Originally Posted by
John Coloccia
Cosman's got his thing. I have some of his videos. They're quite good, actually. I think he's a great teacher. Where I draw the line, generally speaking, is criticizing one method over another. I run across this in the guitar world BIG time. I've started using CNC to help in the shop. There are lots of people out there that think you just stick in a piece of wood, push a button, and out pops a guitar. Well, even if that's how it worked, so what? It's still my design. My ergonomics. My sound. That ISN'T how it works, btw. It's more like you get some rough parts that still need a lot of handwork, fitting, etc...not a whole lot different than pushing a router around one of my templates, only it does the pushing and I can be off doing other things that really benefit from hand work.
But there are endless discussions about the guitar sounding dead and lifeless if a CNC machine touches it. What nonsense...just absolute nonsense. These are the same people that complain that high end, boutique guitars cost many thousands of dollars. Well, if I put 100+ hours and $600 in materials and hardware into a guitar, guess what...you can't have it for $1000.
I've generally been fortunate that most people in the real world really don't care about any of this nonsense.

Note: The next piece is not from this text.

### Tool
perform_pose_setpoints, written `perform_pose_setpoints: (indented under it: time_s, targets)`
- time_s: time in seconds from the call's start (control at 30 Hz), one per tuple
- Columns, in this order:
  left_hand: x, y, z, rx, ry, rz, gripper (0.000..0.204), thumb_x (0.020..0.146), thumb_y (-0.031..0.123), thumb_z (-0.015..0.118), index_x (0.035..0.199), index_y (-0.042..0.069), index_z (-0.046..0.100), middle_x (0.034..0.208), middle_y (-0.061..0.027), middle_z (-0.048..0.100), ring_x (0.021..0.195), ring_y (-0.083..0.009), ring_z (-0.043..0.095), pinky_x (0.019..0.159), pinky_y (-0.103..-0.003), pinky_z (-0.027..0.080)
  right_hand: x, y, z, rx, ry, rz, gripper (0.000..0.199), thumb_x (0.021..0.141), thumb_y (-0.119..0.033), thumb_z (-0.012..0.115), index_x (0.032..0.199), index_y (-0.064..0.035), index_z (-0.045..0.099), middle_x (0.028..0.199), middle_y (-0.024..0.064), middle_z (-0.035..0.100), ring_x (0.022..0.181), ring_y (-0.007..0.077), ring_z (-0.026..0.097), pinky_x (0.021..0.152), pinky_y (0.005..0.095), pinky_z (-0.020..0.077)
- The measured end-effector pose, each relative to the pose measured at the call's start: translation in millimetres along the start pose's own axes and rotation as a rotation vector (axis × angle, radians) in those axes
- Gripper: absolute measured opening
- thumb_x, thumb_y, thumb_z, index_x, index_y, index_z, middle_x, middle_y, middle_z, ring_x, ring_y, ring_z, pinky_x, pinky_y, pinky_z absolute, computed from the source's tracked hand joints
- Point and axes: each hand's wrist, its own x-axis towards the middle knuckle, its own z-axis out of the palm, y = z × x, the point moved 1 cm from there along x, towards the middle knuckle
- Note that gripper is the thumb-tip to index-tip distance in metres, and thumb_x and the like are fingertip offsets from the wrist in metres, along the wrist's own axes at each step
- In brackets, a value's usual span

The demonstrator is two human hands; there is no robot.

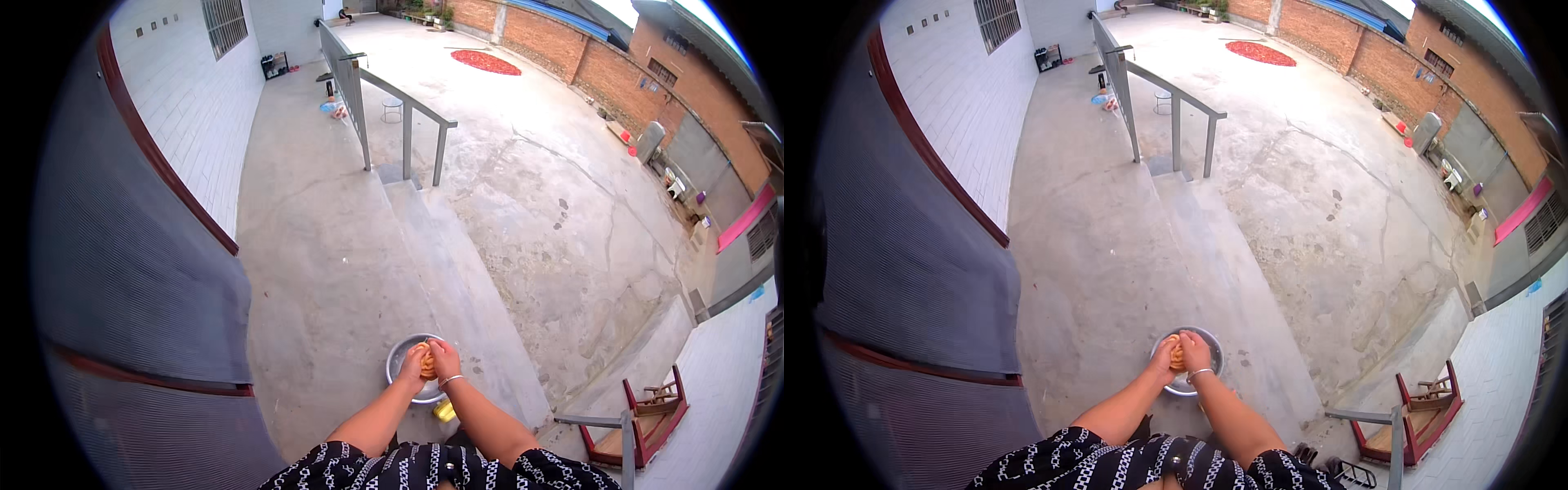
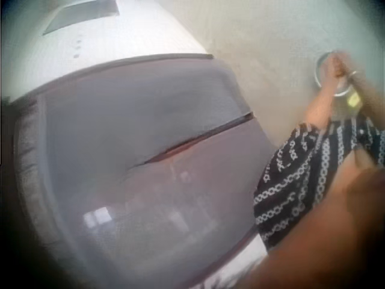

They don't care if it's a guitar from 4 years ago when it really truly was mostly built by hand, or one from 2 years ago when I started getting better with jigs and did a lot on bandsaws, routers and tablesaws, or one this year that will be mostly roughed on the CNC with final neck/body contours done by hand. In my world, I'm 100% about end results and I consider all of these other concerns to be academic, at best.
That said, the more you do something, and the better you get at it, the easier it is to accomplish with less specialized tools, and that's a good thing. I'd be in big trouble if I constantly had to make jigs and fixtures for things that today I can just grab a knife, or a chisel, and just quickly do by hand and by eye. I don't see that as being a goal, though. It's just something that happens. I think we'd loose a lot of beginners if they had to master hand tool skills before actually building something. I think people should just build however it is they can.